* [ASSIGNMENT] Please output exactly the lines of the material from the first through the line containing "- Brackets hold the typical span", and nothing more.
══════════
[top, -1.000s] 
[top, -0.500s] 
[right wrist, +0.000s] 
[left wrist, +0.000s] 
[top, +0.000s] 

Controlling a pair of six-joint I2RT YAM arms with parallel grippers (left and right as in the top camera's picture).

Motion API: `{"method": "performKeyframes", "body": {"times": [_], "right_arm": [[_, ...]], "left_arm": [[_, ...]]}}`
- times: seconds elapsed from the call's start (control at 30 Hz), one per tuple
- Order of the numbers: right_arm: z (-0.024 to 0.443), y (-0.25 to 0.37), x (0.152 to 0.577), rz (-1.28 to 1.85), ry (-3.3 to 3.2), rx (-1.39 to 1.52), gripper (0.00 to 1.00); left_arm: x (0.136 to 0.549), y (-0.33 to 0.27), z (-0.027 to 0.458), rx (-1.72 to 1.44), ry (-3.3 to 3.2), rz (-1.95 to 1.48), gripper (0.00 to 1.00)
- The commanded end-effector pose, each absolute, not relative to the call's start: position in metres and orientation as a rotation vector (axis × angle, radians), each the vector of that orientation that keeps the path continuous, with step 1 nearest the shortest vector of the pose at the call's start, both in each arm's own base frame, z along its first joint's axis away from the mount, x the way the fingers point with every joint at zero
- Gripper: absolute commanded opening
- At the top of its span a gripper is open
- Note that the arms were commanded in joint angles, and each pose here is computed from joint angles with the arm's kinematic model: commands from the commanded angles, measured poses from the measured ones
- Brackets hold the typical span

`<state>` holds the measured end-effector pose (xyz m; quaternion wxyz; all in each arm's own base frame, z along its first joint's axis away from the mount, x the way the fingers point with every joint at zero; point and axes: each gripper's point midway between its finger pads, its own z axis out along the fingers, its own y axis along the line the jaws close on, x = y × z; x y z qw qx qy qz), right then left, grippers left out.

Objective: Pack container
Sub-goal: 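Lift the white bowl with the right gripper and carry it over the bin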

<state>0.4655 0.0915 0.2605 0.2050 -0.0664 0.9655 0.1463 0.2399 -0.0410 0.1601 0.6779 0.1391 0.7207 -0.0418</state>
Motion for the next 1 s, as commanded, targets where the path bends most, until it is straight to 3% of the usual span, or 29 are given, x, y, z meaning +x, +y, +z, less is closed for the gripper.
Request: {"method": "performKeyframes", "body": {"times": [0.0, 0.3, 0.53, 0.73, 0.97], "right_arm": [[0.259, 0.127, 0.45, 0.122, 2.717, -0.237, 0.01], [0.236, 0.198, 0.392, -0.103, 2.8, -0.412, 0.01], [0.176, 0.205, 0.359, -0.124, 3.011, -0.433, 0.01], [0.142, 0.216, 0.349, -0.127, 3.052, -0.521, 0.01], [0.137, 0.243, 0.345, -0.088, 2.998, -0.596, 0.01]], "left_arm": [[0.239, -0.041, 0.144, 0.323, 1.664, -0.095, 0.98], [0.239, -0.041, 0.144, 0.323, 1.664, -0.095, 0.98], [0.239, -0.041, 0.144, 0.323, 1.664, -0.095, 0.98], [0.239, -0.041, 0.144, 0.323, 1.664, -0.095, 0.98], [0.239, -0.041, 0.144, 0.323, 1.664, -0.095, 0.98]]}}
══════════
* [ANSWER BELOW]
[top, -1.000s] 
[top, -0.500s] 
[right wrist, +0.000s] 
[left wrist, +0.000s] 
[top, +0.000s] 

Controlling a pair of six-joint I2RT YAM arms with parallel grippers (left and right as in the top camera's picture).

Motion API: `{"method": "performKeyframes", "body": {"times": [_], "right_arm": [[_, ...]], "left_arm": [[_, ...]]}}`
- times: seconds elapsed from the call's start (control at 30 Hz), one per tuple
- Order of the numbers: right_arm: z (-0.024 to 0.443), y (-0.25 to 0.37), x (0.152 to 0.577), rz (-1.28 to 1.85), ry (-3.3 to 3.2), rx (-1.39 to 1.52), gripper (0.00 to 1.00); left_arm: x (0.136 to 0.549), y (-0.33 to 0.27), z (-0.027 to 0.458), rx (-1.72 to 1.44), ry (-3.3 to 3.2), rz (-1.95 to 1.48), gripper (0.00 to 1.00)
- The commanded end-effector pose, each absolute, not relative to the call's start: position in metres and orientation as a rotation vector (axis × angle, radians), each the vector of that orientation that keeps the path continuous, with step 1 nearest the shortest vector of the pose at the call's start, both in each arm's own base frame, z along its first joint's axis away from the mount, x the way the fingers point with every joint at zero
- Gripper: absolute commanded opening
- At the top of its span a gripper is open
- Note that the arms were commanded in joint angles, and each pose here is computed from joint angles with the arm's kinematic model: commands from the commanded angles, measured poses from the measured ones
- Brackets hold the typical span

The output is finished and nothing more is needed.